Three stick figures: me tall and lopsided; Piper with bright-yellow spaghetti hair; Violet, a tiny swirl with a cowboy hat almost as big as her body. Above us she prints, painstakingly large:
“FOREVER”
I swallow the sudden lump in my throat. “It’s beautiful, kiddo.”
She beams. “You show Piper. Then we give her cookies.”
Apparently cookies are step two. I can live with that.
***
We tell Piper it’s a family picture evening—Emma wants promo shots for next year’s festival brochure. Zero suspicion. Piper arrives in jeans, a soft burgundy sweater, camera slung across her torso. The second she spots the lone straw bale under the pecan tree lit by warm fairy lights, her stride falters.
“What’s all this?” she murmurs, eyes flicking to me.
“Picture spot,” I say lightly, taking her hand. My pulse pounds like ice drums. “Come on.”

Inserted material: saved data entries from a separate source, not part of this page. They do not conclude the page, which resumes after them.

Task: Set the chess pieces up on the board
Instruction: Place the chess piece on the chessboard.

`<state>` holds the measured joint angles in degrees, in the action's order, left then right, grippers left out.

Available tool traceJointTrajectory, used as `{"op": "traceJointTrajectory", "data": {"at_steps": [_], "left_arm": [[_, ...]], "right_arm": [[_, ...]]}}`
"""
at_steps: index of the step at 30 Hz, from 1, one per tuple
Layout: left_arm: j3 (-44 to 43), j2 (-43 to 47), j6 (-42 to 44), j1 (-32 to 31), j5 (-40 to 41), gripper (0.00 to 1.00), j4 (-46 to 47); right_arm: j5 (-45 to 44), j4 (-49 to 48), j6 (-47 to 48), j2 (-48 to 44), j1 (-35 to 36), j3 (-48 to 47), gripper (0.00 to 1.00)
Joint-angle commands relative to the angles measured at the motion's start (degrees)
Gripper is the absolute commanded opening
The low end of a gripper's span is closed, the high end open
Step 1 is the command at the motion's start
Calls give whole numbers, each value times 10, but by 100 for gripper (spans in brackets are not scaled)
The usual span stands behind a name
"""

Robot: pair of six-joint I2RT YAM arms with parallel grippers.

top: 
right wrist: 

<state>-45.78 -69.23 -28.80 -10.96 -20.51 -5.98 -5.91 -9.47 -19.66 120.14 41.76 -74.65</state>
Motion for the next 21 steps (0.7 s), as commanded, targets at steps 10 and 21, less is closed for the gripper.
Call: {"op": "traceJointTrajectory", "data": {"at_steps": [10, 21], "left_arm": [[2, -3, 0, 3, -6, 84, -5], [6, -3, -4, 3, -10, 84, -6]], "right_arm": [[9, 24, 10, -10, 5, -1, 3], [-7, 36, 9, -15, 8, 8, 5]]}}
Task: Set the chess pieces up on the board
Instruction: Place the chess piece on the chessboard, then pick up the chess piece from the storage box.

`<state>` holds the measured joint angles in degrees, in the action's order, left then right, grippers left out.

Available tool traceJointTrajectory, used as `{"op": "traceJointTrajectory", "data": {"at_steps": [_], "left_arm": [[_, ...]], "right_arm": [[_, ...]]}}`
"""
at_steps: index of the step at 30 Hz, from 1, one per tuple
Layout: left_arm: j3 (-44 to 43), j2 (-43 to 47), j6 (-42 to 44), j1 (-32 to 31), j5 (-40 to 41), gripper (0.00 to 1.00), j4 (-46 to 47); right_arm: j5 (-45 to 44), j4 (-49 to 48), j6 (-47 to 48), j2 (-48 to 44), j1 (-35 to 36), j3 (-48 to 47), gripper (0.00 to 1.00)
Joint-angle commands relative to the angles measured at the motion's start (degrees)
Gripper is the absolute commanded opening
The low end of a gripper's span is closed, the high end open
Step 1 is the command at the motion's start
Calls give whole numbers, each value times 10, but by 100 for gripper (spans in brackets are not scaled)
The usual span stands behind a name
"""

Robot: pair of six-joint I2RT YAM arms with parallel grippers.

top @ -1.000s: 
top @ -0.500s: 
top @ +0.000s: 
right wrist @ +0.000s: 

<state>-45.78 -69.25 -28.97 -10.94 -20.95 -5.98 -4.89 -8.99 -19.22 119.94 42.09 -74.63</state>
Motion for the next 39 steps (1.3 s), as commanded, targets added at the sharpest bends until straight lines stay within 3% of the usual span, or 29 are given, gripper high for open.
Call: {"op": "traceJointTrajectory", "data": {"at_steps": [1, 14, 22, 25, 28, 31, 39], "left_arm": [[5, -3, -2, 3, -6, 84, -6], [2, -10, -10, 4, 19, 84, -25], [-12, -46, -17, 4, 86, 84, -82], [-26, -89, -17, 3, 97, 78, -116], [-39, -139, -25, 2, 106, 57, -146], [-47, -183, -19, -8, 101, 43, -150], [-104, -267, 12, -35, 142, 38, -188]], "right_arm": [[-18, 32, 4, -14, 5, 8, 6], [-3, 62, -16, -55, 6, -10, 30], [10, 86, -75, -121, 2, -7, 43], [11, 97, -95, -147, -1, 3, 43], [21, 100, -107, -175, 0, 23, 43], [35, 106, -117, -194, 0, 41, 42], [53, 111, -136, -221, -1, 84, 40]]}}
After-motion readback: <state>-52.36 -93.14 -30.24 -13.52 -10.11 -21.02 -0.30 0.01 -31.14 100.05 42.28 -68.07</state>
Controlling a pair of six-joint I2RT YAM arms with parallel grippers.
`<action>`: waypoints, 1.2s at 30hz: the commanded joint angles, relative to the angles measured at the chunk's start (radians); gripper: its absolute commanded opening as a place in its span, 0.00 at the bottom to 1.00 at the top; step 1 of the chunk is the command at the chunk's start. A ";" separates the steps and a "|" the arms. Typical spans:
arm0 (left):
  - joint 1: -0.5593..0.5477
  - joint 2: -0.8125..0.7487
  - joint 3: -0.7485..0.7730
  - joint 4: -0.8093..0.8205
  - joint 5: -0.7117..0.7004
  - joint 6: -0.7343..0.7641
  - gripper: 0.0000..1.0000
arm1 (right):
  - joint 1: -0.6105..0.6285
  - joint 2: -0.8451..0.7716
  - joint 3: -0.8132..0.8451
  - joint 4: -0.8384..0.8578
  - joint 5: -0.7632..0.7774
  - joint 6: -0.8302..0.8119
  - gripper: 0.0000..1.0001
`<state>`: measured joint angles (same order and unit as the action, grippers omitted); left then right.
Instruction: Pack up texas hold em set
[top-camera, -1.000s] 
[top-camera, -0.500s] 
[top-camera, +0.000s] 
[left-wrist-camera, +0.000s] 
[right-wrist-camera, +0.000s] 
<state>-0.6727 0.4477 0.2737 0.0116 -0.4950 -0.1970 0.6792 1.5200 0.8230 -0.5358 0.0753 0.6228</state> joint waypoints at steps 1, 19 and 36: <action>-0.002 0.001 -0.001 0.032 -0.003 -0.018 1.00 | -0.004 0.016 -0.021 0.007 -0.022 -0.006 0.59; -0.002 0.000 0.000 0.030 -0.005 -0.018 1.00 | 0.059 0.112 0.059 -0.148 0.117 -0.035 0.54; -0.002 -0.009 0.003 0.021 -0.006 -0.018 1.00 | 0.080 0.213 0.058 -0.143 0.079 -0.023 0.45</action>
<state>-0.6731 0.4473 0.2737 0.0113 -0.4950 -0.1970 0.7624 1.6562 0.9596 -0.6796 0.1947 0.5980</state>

The family disperses to strategic hiding posts—Blaze behind the tractor, Emma and Sadie behind the feed shed, Blake tinkering with his projector near the barn. Violet scampers ahead, clutching her rolled-up drawing.
We reach the bale. Piper’s gaze sweeps the horizon: sun bleeding pink over gold grass, lights twinkling like captured fireflies. “Jake,” she breathes, “it’s gorgeous.”
“Couldn’t let your camera have all the glory.”
She laughs softly. I guide her to sit; Violet climbs onto the bale between us, picture clutched to her chest.
“Piper,” Violet says, handing it over, “this is fur-ever.”
Piper unrolls the drawing. Her breath hitches; her free hand rises to her lips. Tears shimmer instantly. “Oh, sweet girl…”
I drop to one knee in the grass. Piper’s eyes snap to me, wide. Behind her the barn wall flickers to life: Blake’s projector enlarges Violet’s drawing, the word FOREVER glowing ten feet tall.
I swallow. Words never came easy, but I owe her plain truth.
“I’m not asking because we’re perfect,” I say, voice rough. “I’m asking because we’re real. We mess up, but we show up. You make me better. You make Violet braver. And I can’t imagine a future photo where you’re not in the frame.”
I pull the ring box from my vest pocket—simple white gold, tiny filigree stars, a nod to her night-sky photos. “Piper Abbott, will you marry me and be part of our forever?”
For a heartbeat everything is silent—no crickets, no distant cattle, no audience breath. Piper’s shoulders tremble; tears spill over. She nods once, twice, then manages, “Yes—God, yes,” half laugh, half sob.
Violet squeals and claps, nearly falling off the bale. Piper scoops her close. I slide the ring on—perfect fit—then stand and pull both of them into my arms. The three of us sway under the lights, while distant whoops break out from the hiding spots.
Blake and Blaze emerge first, mock-arguing who cried more. Emma barrels in and wraps Piper in a tearful hug, mumbling, “About time.” Dad smiles his rare, mighty-oak smile, clasping my shoulder.
Sadie hangs back a moment, watching the swirl of celebration. When Piper opens her arms, Sadie steps in, hugging her fiercely. Over Piper’s shoulder she meets my eyes, a quiet pride shining.
Later, after everyone drifts toward the house for celebratory chili, Piper and I linger by the fence. She turns the ring under the lights, admiration and wonder etched on her face.
“Not perfect,” she echoes, smiling up at me. “But real. I’ll take that forever.”
I brush hair from her cheek. “Our forever, spark plug”—I wink at Violet, who’s chasing a moth nearby—“starts now.”
Above us, the word FOREVER still glows on the barn wall—childish spelling, lopsided letters, truth bigger than any marquee. And for the first time in a long time, everything feels exactly, impossibly right.